Embregts: “The tool is designed for care professionals working with people with intellectual disabilities, but also for those in elderly care, specifically when working with people with dementia. They can use the tool to make an informed decision regarding the provision of (involuntary) care. For example, do you let a client choose what they want to eat or not, or does the client know that medication is in their drink? Do you allow the client to decide what they want to do during recreational time? Or in terms of supervision: does the client know that there is a camera or sensor in their bedroom? The tool is explicitly not a checklist but a prompt for care professionals to consider the client’s perspective through questions. In this way, they can make a conscious decision about the care and support provided.”

Positive experiences

Embregts: “The experiences with The Client Perspective Weighing Framework have been positive. Healthcare professionals report being more aware of and empathetic towards the client perspective. For people with intellectual disabilities who cannot verbally express themselves, this tool can ensure that they gain more autonomy through their behavior—and its interpretation by healthcare professionals. Additionally, care partners of the academic collaborative center see various possibilities for using the tool. For instance, during training sessions on involuntary care, both for new and current employees, but also during case discussions and as a tool for conversations with the network.”

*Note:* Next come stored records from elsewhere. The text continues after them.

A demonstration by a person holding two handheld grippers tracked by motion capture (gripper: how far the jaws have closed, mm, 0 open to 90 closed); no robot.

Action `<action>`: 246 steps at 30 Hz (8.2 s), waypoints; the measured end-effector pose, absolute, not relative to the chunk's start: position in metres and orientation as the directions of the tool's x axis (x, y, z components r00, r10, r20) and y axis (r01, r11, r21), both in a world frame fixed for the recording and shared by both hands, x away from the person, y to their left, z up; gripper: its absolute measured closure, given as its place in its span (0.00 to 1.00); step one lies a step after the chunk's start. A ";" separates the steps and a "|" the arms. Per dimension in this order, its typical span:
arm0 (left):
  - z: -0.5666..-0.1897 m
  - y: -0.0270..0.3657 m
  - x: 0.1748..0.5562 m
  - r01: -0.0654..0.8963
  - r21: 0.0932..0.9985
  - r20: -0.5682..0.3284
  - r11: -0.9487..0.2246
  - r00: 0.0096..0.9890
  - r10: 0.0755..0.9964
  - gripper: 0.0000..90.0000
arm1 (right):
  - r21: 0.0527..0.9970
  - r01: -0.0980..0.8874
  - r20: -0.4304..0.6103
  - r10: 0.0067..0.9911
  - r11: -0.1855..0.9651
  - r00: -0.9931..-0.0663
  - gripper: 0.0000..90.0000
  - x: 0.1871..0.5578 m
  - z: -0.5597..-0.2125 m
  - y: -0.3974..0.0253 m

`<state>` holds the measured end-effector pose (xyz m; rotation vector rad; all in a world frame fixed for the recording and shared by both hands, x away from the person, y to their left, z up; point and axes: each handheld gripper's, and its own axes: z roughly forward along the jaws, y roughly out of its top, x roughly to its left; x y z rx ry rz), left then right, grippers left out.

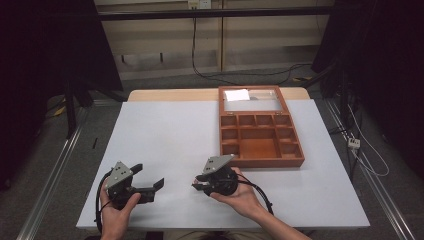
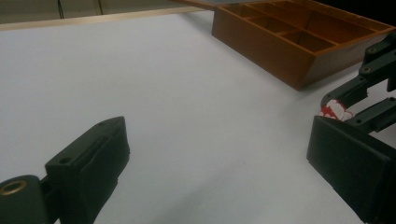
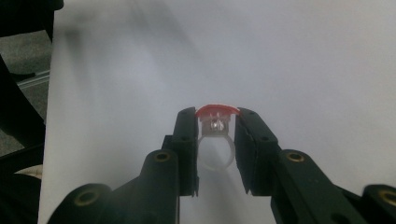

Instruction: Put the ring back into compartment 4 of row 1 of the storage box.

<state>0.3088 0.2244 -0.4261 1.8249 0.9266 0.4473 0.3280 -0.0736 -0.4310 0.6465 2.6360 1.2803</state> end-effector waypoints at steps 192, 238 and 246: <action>-0.426 0.225 0.309 0.406 0.892 -0.117 -0.199 0.632 0.766 0.06 | 0.800 0.577 0.042 0.945 0.162 -0.323 0.79 0.460 -0.392 -0.317; -0.427 0.223 0.309 0.406 0.893 -0.122 -0.193 0.632 0.766 0.06 | 0.740 0.644 0.014 0.953 0.195 -0.304 0.77 0.475 -0.417 -0.316; -0.426 0.223 0.309 0.403 0.893 -0.116 -0.197 0.632 0.766 0.06 | 0.739 0.647 0.013 0.957 0.186 -0.290 0.75 0.475 -0.417 -0.318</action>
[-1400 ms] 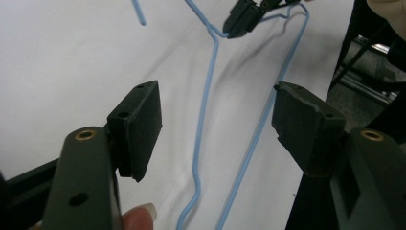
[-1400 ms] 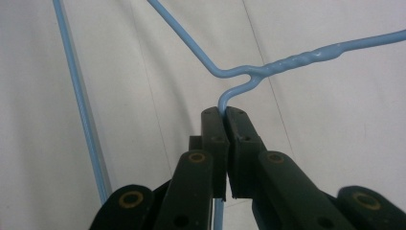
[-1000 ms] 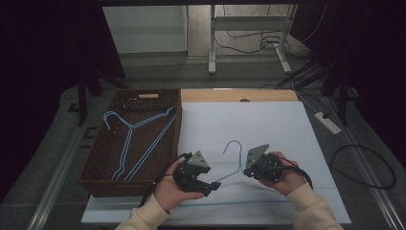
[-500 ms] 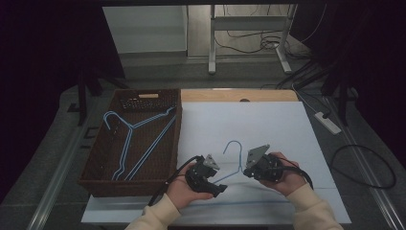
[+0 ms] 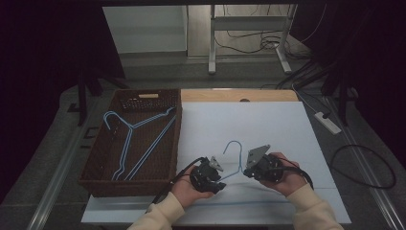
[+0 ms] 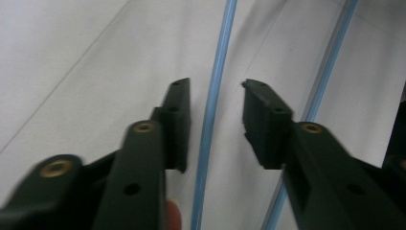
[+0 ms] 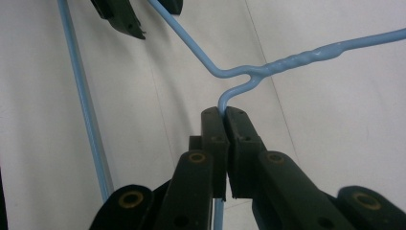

Currently, Embregts is involved in research on the effectiveness of three methods—including The Client Perspective Weighing Framework—to reduce involuntary care and is investigating which factors contribute to the success or failure of their implementation.

* The results of the literature study, the concept mapping study, and the vignette study have been published in the report ‘Belevingsonderzoek Dwang in de Zorg’. Scientific articles have also been published on the vignette study and the concept mapping study: de Boer et al., 2019 and Embregts et al., 2019.